Pan Ying-chieh (潘英傑) and Wang Pan Mei-yu (王潘美玉) were honored for their poetry yesterday at a ceremony for outstanding literary works written in romanized Aboriginal languages — something they said they could not dream of five years ago.
“The treasure of a culture can only be found in its language, while the essence of the language is hidden in its literature,” Minister of Education Chen Jei-cheng (鄭瑞城) said at the ceremony. “The purpose of this competition is to preserve and promote Taiwan’s rich Aboriginal languages and cultures.”
Out of 107 works that were entered in the competition held by the Ministry of Education, a total of 49 pieces — poetry, short novels, essays and translations written in Amis, Atayal, Paiwan, Bunun, Puyuma, Rukai, Tsou, Sediq and Pazeh — were selected to receive the award.
Among them, Wang Pan and Pan’s works in Pazeh were the most eye-catching.
The Pazeh are an assimilated plains tribe that used to inhabit regions in Taichung, Changhua and Nantou counties before the Chinese migrated to Taiwan in larger numbers about 400 years ago.
Over the centuries, the Pazeh have gradually disappeared from those areas because of marriages with non-Aboriginals or cultural assimilation.
The great majority of Pazeh have adopted Hoklo (also known as Taiwanese) as their native tongue.
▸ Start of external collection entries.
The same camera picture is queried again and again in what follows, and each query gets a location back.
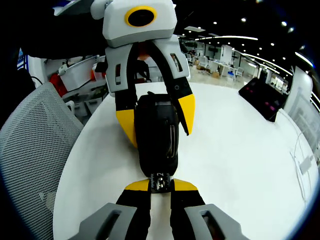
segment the robotic arm
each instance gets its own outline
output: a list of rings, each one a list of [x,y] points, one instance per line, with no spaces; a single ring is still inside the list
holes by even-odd
[[[116,116],[126,135],[137,147],[135,133],[134,62],[139,43],[158,65],[187,135],[191,134],[195,115],[195,97],[187,77],[189,68],[173,35],[177,17],[171,0],[95,0],[91,5],[94,19],[103,20],[107,85],[115,93]]]
[[[172,1],[94,0],[91,14],[104,18],[103,35],[110,46],[105,49],[107,85],[115,93],[117,119],[138,147],[141,169],[149,179],[128,185],[116,204],[107,203],[82,221],[71,239],[146,239],[151,194],[170,192],[174,239],[247,240],[240,224],[215,205],[206,205],[194,185],[172,179],[178,167],[178,124],[191,134],[195,114],[188,63],[173,35],[177,18]],[[142,42],[168,94],[148,92],[138,101],[134,75]]]

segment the white bin
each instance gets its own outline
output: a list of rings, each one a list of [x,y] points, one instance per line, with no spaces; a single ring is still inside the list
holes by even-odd
[[[97,57],[93,56],[78,62],[67,69],[59,70],[59,75],[66,90],[70,92],[90,81],[92,67],[96,62]]]

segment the white table
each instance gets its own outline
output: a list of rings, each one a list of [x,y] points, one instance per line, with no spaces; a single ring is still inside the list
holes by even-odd
[[[203,200],[238,221],[249,239],[284,239],[305,209],[290,154],[300,130],[284,111],[275,123],[266,121],[235,89],[190,85],[196,98],[194,127],[186,136],[180,126],[174,177],[196,185]],[[138,97],[147,91],[166,92],[163,82],[137,84],[136,90]],[[304,156],[312,154],[303,134],[299,140]],[[308,176],[302,176],[307,201],[318,180],[314,160],[308,172],[310,185]],[[54,239],[75,235],[82,220],[115,203],[128,184],[143,179],[138,151],[116,119],[115,99],[108,96],[65,164],[54,204]],[[169,193],[152,195],[147,239],[173,239],[170,212]]]
[[[209,60],[209,67],[210,67],[210,71],[211,72],[215,72],[216,69],[218,68],[218,66],[222,67],[222,70],[220,72],[220,79],[221,79],[222,76],[227,76],[228,75],[228,71],[227,71],[227,73],[225,71],[226,69],[228,69],[228,70],[232,70],[232,72],[233,72],[232,79],[233,79],[233,81],[236,81],[236,71],[237,71],[236,68],[234,68],[232,66],[229,66],[229,65],[226,65],[226,64],[221,63],[221,62]]]

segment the cable
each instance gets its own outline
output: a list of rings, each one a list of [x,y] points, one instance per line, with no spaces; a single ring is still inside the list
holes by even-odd
[[[38,82],[42,85],[43,83],[39,80],[39,78],[37,78],[36,76],[31,76],[32,79],[37,79]]]
[[[297,162],[296,162],[296,150],[297,150],[297,145],[298,145],[298,142],[299,142],[299,148],[301,150],[301,154],[302,154],[302,157],[303,157],[303,160],[305,160],[305,155],[304,155],[304,151],[302,150],[302,147],[301,147],[301,143],[300,143],[300,136],[304,133],[304,131],[301,131],[300,133],[298,132],[298,130],[296,129],[296,126],[291,122],[293,121],[293,119],[289,119],[286,115],[284,115],[281,111],[280,111],[281,115],[284,116],[289,122],[290,124],[293,126],[296,134],[298,135],[297,139],[296,139],[296,143],[295,143],[295,146],[294,146],[294,153],[292,155],[292,153],[290,153],[291,157],[293,158],[293,161],[294,161],[294,164],[295,164],[295,173],[296,173],[296,176],[298,178],[298,183],[299,183],[299,186],[300,186],[300,190],[301,190],[301,195],[302,195],[302,199],[304,201],[304,204],[306,205],[306,193],[305,193],[305,186],[303,184],[303,177],[301,176],[301,183],[300,183],[300,180],[299,180],[299,177],[298,177],[298,171],[299,171],[299,167],[297,166]],[[310,180],[310,174],[309,174],[309,170],[306,171],[307,174],[308,174],[308,181],[309,181],[309,188],[310,188],[310,194],[312,193],[312,187],[311,187],[311,180]]]

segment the office floor
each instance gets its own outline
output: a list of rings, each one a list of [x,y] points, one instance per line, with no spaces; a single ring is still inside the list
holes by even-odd
[[[230,82],[227,80],[225,76],[221,77],[221,79],[214,78],[212,77],[212,74],[206,73],[206,72],[201,72],[200,70],[197,70],[197,67],[190,66],[190,74],[191,74],[191,80],[190,82],[192,83],[202,83],[202,84],[211,84],[211,85],[217,85],[217,86],[224,86],[228,88],[233,88],[233,89],[241,89],[245,83],[248,83],[252,77],[250,78],[249,76],[237,76],[235,82]]]
However, about five years ago some Pazeh who did not want to see their language and culture become extinct began efforts to save the language.
“In the 1990s, many academics predicted that the Pazeh language would completely die out,” said Lai Kuan-yi (賴貫一), a linguist who played an important role in saving the Pazeh language. “It’s a miracle that they [the Pazehs] brought it back to life.”
“I knew I may be an Aborigine, but I didn’t know which tribe until someone told me about five years ago,” Pan, 60, said. “There’s only 94-year-old Pan Chin-yu [潘金玉] in Puli [埔里] — where I live — who is able to speak Pazeh, so I learned from her.”
Wang Pan, who is now 70 and also lives in Puli, began to learn Pazeh five years ago from Pan Chin-yu as well.
“Right now, there are about 200 regular students who attend Pazeh classes offered by Pan Chin-yu in Puli,” Lai said, adding that classes with fewer students also exist in Miaoli and Taichung.